En el aspecto personal, el reto está en descubrirse, conocerse y encontrar, paso a paso, la posibilidad de hacer en la vida aquello que se ama. Cuando se vive en conexión consigo mismo sólo nos permitiremos hacer lo que nos da plenitud. Cuando se hace lo que se ama, se puede decir que realmente se está viviendo. Todos y cada uno tenemos el poder de manifestar el más íntimo deseo que alberga nuestro corazón. El verdadero trabajo es realizar lo que le permite al ser humano su más grande realización.
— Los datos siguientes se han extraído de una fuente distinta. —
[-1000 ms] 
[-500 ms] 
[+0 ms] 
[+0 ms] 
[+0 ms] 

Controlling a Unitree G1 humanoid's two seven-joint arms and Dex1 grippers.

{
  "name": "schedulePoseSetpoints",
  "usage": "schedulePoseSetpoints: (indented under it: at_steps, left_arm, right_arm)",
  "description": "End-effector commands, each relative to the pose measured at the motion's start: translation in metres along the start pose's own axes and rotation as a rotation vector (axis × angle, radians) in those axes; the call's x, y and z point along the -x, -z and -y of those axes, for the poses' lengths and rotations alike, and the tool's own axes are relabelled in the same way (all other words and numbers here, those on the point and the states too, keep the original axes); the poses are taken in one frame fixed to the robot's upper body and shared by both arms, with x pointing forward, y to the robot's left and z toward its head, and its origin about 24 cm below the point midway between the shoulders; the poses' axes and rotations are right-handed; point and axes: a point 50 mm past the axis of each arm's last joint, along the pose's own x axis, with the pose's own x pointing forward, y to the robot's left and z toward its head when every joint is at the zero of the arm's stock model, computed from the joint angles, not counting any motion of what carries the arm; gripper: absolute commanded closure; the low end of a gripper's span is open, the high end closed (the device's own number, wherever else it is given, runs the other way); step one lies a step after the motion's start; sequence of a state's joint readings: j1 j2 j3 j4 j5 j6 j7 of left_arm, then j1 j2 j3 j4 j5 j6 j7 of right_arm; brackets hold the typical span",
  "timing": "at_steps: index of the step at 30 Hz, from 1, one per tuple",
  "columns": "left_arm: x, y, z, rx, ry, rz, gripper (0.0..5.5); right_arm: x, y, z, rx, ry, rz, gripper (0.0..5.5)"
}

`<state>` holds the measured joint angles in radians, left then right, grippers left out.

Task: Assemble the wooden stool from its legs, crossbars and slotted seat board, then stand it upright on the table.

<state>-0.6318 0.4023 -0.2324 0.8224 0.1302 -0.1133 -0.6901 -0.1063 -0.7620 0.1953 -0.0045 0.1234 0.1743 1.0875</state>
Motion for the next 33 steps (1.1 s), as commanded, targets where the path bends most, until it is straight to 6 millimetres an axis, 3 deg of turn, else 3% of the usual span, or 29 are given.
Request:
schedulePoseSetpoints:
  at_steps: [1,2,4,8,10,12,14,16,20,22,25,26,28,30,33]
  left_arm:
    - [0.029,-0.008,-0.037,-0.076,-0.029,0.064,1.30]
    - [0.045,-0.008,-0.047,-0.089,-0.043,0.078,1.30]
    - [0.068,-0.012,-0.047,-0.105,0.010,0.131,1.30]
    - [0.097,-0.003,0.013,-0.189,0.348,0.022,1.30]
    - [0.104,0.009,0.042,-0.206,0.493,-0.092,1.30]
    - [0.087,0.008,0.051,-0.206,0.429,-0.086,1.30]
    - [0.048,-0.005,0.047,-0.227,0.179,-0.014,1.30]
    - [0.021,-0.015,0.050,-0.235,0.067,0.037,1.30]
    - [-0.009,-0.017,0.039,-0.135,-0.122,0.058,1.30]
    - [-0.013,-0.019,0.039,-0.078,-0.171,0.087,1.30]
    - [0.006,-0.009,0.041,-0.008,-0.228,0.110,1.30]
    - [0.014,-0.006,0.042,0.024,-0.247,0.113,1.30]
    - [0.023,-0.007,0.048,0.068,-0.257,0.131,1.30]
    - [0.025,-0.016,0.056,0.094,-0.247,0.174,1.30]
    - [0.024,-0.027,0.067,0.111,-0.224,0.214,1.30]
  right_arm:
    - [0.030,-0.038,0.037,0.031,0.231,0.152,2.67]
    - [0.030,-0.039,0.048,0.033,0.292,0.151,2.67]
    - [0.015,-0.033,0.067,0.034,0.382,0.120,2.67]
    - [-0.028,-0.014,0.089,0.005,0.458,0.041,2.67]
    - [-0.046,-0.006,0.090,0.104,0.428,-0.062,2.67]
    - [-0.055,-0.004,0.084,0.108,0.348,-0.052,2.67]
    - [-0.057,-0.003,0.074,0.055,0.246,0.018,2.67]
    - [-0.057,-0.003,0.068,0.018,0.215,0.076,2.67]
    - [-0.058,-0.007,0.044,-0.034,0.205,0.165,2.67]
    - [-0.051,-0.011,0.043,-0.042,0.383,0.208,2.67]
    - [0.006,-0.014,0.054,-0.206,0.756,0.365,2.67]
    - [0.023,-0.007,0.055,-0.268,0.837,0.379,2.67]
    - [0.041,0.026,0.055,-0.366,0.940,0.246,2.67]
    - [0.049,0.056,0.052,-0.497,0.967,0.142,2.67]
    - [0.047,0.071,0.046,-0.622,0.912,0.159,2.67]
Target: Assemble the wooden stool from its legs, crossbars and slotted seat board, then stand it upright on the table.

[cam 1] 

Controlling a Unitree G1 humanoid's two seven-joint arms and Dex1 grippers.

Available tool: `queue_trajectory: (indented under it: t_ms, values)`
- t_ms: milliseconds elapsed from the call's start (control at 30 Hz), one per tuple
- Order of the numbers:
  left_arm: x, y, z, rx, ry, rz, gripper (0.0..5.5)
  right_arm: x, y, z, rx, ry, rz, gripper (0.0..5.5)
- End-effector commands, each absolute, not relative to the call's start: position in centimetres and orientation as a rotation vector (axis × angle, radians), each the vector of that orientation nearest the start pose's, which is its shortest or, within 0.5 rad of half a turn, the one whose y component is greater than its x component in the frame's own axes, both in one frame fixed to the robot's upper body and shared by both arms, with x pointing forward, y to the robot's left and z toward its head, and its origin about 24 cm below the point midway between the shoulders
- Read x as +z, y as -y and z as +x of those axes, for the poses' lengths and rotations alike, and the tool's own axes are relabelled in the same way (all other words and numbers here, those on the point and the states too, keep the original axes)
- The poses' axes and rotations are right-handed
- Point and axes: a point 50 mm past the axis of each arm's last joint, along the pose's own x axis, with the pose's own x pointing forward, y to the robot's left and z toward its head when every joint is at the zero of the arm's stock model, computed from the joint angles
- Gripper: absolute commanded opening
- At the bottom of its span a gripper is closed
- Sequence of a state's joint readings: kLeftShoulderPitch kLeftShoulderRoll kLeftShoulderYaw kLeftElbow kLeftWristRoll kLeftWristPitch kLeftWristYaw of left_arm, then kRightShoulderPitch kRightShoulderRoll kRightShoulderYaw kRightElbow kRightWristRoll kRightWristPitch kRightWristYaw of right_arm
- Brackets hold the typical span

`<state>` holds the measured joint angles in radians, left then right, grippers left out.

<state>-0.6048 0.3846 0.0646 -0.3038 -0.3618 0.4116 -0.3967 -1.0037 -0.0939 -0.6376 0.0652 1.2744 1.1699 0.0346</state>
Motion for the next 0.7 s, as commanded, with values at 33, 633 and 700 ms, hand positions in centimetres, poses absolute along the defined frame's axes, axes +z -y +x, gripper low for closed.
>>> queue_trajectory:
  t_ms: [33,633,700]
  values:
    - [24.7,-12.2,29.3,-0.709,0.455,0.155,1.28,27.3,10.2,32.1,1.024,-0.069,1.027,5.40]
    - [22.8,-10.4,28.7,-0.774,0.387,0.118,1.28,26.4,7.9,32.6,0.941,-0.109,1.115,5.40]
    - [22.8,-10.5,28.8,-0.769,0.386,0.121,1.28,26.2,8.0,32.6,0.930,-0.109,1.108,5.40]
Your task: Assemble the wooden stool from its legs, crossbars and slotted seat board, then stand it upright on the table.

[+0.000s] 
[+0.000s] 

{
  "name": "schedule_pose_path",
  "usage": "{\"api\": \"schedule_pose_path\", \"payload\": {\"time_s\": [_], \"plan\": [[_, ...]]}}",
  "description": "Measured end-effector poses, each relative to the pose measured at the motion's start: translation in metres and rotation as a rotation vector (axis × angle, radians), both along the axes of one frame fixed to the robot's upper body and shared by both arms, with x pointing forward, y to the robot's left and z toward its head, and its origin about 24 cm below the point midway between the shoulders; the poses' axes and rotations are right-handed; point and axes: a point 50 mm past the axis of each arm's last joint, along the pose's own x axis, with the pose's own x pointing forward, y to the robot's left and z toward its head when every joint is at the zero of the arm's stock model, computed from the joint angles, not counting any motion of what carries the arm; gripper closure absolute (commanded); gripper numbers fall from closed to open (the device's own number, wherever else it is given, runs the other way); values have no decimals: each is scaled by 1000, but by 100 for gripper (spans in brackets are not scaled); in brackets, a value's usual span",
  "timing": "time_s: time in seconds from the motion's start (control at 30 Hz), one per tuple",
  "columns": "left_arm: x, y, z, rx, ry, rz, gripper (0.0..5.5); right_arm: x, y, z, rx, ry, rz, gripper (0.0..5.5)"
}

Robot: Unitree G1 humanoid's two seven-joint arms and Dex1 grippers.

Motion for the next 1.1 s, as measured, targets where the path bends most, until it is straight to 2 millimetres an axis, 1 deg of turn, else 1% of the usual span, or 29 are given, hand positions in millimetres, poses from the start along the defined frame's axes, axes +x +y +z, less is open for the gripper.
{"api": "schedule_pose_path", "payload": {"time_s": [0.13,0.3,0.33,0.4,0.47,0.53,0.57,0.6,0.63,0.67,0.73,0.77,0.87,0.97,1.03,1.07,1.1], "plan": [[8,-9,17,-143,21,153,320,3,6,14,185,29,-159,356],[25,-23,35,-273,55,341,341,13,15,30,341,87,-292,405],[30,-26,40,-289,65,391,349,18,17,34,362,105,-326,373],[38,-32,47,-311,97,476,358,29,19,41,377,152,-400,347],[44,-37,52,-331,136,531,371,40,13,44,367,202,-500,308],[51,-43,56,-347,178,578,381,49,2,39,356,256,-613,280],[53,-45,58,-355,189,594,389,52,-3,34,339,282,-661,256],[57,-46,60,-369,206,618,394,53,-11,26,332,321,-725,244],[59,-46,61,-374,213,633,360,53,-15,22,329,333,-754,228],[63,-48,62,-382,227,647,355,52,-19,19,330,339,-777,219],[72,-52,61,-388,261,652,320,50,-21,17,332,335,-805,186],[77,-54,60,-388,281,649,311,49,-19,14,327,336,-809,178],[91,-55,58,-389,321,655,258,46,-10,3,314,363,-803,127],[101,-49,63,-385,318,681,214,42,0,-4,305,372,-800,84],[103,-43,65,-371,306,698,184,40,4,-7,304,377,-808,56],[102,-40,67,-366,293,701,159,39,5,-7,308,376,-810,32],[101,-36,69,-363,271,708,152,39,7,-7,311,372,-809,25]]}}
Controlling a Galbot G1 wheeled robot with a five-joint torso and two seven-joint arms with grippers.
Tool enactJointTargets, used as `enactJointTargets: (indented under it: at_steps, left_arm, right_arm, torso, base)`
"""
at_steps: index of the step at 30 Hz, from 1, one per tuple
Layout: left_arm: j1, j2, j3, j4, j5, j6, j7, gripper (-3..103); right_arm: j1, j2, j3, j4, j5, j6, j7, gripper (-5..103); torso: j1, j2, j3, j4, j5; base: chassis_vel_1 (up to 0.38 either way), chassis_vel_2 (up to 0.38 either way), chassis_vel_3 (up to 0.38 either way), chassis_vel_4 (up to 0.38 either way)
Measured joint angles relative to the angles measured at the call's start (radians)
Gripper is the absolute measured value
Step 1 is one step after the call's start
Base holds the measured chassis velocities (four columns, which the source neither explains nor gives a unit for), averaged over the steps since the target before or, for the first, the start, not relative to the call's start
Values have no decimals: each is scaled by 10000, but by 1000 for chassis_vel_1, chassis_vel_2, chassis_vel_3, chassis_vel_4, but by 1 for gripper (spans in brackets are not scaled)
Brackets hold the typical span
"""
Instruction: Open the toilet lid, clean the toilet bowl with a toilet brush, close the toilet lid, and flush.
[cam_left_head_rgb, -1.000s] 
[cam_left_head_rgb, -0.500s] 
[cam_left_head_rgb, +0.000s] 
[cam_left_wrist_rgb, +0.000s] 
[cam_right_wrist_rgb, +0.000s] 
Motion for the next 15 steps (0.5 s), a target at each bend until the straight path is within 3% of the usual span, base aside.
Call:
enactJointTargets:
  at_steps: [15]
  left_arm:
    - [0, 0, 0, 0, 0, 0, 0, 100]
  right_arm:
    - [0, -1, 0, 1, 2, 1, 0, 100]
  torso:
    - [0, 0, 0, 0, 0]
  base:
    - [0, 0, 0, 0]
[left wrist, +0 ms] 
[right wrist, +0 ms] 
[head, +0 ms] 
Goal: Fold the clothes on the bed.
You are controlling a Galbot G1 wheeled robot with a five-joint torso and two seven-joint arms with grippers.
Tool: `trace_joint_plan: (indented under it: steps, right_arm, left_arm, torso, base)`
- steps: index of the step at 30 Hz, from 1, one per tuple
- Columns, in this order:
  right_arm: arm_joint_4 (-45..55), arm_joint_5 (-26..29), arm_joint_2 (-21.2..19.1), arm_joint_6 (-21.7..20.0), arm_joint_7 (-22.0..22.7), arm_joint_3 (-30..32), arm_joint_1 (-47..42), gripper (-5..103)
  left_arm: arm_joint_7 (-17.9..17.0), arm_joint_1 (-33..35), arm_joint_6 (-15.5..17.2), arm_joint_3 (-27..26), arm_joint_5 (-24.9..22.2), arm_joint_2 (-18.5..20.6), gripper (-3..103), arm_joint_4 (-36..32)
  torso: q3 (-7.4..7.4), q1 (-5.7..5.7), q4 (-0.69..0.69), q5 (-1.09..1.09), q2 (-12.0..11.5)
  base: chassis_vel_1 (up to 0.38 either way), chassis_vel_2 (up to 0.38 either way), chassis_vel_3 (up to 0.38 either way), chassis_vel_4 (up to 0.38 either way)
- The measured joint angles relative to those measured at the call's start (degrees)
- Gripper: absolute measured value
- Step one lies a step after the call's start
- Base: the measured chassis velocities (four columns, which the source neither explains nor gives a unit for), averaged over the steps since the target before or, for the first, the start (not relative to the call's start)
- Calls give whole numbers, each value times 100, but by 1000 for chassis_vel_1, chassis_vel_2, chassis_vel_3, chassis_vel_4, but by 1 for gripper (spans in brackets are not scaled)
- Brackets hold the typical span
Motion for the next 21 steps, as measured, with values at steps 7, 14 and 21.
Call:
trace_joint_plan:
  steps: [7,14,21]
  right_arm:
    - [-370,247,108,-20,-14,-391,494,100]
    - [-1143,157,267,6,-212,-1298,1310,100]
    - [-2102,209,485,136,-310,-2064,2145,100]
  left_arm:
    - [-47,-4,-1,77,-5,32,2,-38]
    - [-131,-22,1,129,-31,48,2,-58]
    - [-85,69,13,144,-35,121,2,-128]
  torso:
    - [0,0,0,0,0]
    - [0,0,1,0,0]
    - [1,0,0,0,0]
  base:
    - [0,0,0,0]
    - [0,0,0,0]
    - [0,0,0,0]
Por otro lado, en lo colectivo está la gran labor de recrearnos, de volver a los lazos de solidaridad, de volver a cultivar la Tierra respetando los bosques, las semillas limpias y nativas; de recuperar otras formas de economía como el trueque; de pensarnos una escuela que enseñe a los niños a ir hacia su interior, no a acumular datos y salir a producir; de fomentar las artes que son uno de los caminos de expresión del Espíritu; de impulsar el cuidado del cuerpo a través de deportes que ayuden también a fortalecer la mente y el Ser; de construir sociedades donde cada vida humana sea valorada, apreciada y respetada por ser una de las más hermosas y grandes manifestaciones de lo sagrado. Para que esos cambios sociales y globales se vayan dando, hay que empezar por casa, por el interior, por la familia, por el entorno, por el grupo de personas que nos rodean.

Construir una humanidad respetuosa de la vida, amorosa, sí es posible. Empecemos a vivir para amar y amar todo aquello que hacemos. Paso a paso, brillo a brillo, como estrellas que se quitan siglos de polvo de encima, irá naciendo otra humanidad.